Why p values aren’t necessary: they are not evidence, and they can’t be replicated
In the previous post, we learned that p values are not necessary because they only show the probability of data given the hypotheses, whereas we want to know the probability of hypotheses given the data. These two probabilities can be very different. Other reasons why p values are not necessary are that p values do not provide evidence, and p values can’t be replicated.
P is not evidence that can change beliefs
Since a p value is calculated under a single hypothesis (the null hypothesis), it only provides information about that hypothesis. On its own, this information is not sufficient to make us abandon that hypothesis. The probability of a rare observation under a given hypothesis needs to be compared against a competing hypothesis, and the p value does not do that.
For example, observing that the same person out of 1,000,000 people wins the lottery 3 consecutive times is not enough to make us think that the lottery was rigged. It is only possible to know if the lottery was rigged when there is information to compare it against the competing hypothesis that the lottery was fair. That is, observing 3 consecutive wins only provides evidence that the lottery was rigged compared to the lottery being fair, if the wins were more likely to be observed under a rigged lottery than under a fair lottery.
The p value’s dependence on a single hypothesis means that a large effect in a small trial or a tiny effect in a large trial can both result in identical p values. Sizes of p values cannot indicate sizes nor strengths of effects.

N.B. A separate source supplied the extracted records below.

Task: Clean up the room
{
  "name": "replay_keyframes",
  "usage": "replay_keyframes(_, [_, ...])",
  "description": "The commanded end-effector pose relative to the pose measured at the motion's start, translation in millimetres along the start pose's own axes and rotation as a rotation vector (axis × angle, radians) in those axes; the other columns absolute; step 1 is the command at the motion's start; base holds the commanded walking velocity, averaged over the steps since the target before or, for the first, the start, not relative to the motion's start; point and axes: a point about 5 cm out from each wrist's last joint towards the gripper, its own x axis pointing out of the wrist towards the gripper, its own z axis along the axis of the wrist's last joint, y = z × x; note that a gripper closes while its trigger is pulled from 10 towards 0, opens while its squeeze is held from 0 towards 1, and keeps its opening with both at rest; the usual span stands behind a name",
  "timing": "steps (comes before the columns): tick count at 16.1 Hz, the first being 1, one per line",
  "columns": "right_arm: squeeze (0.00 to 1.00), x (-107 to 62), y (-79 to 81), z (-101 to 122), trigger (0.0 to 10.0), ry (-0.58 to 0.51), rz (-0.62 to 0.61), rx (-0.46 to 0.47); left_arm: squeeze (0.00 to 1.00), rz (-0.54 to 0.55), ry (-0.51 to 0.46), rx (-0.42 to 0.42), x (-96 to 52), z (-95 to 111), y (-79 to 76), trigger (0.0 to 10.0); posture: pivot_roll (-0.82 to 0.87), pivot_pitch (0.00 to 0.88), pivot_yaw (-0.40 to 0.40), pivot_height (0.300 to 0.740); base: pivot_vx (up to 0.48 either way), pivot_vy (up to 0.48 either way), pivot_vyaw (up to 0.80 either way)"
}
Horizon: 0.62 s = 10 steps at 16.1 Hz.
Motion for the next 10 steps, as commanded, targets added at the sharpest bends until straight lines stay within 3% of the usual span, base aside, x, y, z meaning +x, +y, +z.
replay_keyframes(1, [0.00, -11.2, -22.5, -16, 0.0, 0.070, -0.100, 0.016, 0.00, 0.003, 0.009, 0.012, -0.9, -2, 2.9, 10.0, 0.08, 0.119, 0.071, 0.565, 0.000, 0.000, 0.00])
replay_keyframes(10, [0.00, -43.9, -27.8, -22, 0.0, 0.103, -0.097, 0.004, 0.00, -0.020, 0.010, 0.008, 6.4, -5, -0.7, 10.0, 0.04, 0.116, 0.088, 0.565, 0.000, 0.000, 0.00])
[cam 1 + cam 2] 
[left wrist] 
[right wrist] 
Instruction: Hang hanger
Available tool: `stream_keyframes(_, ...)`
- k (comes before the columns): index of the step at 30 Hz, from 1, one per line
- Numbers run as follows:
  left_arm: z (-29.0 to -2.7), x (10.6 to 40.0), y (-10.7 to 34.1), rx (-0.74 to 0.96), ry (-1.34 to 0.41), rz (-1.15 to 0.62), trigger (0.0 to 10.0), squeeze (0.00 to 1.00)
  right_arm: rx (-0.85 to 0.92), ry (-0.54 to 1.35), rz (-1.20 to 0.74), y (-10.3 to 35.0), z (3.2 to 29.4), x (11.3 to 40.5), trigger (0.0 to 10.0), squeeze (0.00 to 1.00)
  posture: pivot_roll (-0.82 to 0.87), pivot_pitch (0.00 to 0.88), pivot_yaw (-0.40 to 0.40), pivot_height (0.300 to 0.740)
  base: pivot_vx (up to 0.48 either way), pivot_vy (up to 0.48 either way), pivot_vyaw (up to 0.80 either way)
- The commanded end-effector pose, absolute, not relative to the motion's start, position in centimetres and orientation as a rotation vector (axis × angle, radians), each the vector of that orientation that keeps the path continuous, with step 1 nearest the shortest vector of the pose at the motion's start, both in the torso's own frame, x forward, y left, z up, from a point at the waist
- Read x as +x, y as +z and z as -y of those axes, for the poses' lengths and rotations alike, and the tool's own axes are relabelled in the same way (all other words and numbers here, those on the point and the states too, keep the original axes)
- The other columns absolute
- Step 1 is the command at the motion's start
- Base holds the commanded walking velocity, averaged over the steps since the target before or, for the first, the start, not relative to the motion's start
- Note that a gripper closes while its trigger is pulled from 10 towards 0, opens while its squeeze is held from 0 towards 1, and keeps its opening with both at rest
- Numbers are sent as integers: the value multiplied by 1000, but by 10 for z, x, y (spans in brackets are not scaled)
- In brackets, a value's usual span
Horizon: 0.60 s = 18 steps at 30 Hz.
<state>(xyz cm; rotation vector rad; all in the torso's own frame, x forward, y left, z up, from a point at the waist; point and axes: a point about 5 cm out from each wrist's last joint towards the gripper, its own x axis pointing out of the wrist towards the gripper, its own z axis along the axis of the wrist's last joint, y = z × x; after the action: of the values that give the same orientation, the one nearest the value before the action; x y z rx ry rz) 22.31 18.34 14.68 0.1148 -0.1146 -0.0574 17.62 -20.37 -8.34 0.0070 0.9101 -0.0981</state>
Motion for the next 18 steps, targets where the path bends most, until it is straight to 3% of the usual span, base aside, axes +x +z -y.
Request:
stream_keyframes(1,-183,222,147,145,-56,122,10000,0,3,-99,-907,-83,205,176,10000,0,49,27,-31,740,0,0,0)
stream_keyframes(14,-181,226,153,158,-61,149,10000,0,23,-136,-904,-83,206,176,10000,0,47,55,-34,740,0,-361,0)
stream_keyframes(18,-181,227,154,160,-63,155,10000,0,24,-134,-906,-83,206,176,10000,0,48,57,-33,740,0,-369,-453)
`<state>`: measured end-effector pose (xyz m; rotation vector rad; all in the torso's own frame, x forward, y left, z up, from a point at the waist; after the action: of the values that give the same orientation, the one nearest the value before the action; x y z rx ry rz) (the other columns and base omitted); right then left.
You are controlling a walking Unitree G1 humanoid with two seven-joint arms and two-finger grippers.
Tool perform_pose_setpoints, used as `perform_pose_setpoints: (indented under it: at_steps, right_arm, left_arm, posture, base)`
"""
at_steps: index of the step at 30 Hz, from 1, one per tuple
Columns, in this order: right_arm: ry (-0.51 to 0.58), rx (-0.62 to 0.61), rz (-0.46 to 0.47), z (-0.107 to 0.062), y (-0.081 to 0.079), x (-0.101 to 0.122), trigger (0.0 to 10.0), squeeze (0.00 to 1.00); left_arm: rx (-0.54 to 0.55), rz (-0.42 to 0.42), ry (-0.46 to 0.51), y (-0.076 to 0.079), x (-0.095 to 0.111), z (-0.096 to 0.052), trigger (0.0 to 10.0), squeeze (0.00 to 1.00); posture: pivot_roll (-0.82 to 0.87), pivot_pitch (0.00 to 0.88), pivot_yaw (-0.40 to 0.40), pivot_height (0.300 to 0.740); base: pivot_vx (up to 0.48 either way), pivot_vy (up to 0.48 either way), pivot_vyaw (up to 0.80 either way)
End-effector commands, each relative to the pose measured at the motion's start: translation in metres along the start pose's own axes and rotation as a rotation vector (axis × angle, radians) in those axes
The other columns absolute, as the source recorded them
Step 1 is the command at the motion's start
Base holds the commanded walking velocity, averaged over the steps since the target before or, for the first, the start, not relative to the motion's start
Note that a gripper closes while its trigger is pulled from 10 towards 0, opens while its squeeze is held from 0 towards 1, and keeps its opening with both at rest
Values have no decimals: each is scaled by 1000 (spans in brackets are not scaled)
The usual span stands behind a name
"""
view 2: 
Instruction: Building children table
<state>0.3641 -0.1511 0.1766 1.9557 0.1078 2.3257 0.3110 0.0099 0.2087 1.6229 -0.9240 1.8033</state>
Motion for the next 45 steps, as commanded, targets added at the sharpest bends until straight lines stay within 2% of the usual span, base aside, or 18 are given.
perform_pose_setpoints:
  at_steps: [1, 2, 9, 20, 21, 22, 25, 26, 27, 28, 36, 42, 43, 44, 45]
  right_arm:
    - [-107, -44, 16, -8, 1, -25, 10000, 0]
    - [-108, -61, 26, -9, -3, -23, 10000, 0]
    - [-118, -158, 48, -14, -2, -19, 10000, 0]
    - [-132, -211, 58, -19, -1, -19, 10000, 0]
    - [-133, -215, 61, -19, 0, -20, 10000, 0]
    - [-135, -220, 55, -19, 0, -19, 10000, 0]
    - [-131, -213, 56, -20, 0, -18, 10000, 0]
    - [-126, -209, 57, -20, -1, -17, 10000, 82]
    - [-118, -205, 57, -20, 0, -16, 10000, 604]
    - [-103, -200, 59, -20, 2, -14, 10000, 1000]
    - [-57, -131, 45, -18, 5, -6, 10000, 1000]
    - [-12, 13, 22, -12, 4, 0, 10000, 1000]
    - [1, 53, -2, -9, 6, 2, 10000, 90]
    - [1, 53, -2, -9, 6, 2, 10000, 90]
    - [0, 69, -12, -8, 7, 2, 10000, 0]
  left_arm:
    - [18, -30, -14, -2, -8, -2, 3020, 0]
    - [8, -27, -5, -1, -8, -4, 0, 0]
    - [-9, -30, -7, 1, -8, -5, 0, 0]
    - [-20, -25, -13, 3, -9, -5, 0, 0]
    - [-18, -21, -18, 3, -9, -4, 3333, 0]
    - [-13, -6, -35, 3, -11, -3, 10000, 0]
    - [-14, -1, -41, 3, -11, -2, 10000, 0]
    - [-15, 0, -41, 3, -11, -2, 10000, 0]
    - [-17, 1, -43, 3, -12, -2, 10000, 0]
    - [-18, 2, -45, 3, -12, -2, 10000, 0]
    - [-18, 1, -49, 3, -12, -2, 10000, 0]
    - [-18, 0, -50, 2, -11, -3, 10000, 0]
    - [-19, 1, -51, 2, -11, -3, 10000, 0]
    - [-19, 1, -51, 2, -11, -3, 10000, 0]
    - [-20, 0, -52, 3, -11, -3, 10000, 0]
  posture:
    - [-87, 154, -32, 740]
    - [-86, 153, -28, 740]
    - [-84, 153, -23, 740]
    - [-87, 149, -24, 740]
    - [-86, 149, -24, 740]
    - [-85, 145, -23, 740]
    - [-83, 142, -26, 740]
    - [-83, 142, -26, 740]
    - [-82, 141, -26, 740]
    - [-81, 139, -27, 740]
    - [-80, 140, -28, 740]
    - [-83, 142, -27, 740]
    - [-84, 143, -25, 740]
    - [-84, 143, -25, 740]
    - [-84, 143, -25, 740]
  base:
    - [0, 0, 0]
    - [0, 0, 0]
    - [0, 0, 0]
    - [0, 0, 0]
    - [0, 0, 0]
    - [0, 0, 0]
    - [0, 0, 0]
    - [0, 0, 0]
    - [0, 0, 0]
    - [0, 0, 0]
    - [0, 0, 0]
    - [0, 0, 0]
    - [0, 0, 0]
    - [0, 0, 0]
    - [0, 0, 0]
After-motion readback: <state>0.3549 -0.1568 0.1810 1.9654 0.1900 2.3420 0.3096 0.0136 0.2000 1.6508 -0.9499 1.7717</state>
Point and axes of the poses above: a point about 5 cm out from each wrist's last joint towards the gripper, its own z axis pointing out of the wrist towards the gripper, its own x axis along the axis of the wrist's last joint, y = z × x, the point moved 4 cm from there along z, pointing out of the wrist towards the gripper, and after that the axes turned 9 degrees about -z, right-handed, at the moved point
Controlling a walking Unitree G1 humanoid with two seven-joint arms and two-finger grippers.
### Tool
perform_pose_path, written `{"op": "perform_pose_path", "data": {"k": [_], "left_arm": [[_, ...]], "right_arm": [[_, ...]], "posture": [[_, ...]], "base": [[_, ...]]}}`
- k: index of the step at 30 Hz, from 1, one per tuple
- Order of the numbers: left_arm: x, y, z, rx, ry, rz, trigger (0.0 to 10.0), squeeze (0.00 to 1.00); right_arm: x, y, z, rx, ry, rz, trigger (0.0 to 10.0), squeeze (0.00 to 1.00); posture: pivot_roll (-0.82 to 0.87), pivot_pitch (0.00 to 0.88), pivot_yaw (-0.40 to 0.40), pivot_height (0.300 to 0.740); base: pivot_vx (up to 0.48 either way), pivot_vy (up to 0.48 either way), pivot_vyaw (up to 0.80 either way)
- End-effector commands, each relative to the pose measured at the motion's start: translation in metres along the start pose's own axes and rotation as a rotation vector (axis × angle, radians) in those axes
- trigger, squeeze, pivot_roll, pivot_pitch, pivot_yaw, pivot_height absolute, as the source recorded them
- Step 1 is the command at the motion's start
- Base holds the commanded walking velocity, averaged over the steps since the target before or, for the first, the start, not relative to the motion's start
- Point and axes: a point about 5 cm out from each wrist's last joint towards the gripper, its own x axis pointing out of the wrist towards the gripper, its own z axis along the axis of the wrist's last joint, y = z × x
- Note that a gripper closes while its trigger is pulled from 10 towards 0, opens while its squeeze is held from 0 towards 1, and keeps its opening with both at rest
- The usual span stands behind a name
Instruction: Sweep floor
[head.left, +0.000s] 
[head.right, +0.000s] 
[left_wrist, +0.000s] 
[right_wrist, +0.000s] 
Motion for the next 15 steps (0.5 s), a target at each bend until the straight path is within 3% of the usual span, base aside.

P values can’t be replicated
Cohen (1994) and Schmidt (1996) have called for abandonment of null hypothesis significance testing, as advanced by R.A. Fisher. But they have both very much misunderstood Fisher’s position. Fisher’s standard for establishing firm knowledge was not one of statistical significance in a single study but the ability to repeatedly produce results significant at (at least) the .05 level. Fisher held that replication is essential to confidence in the reliability (reproducibility) of a result, as well as to generalizability (external validity). The problems that Cohen and Schmidt point to result not from the use of significance testing, but from our failure to develop a tradition of replication findings. Our problem is that we have placed little value on replication studies.
This quote, as cited in Schmidt and Hunter’s chapter, recognises the importance of scientific replication, but mistakenly holds that statistically significant findings can be replicated. Unfortunately, significant p values are not reproducible. Geoff Cumming wonderfully showed how fickle p values can be in the video Dance of the p values. Moreover, reproducibility requires high statistical power but most published research is underpowered, so reproducing significant p values is already unlikely, even if p values are reproducible. And non-significant findings do not replicate any better than significant findings.
Tests of statistical significance and p values are widely used to support or refute scientific hypotheses. However p values are problematic: p values don’t tell us whether hypotheses are true, they are not evidence, and they can’t be replicated. Use better alternatives such as estimation statistics to support or refute hypotheses.
Goodman SN and Royall R (1988) Evidence and scientific research American Journal of Public Health 78:1568-1574.
Herbert R (2019) Research note: Significance testing and hypothesis testing: meaningless, misleading and mostly unnecessary. Journal of Physiotherapy 65:178-181.
Schmidt FL and Hunter JE (2016) Eight common but false objections to the discontinuance of significance testing in the analysis of research data. In What If There Were No Significance Tests?. Harlow LL, Mulaik SA and Steiger JH (Eds). Routledge: New York.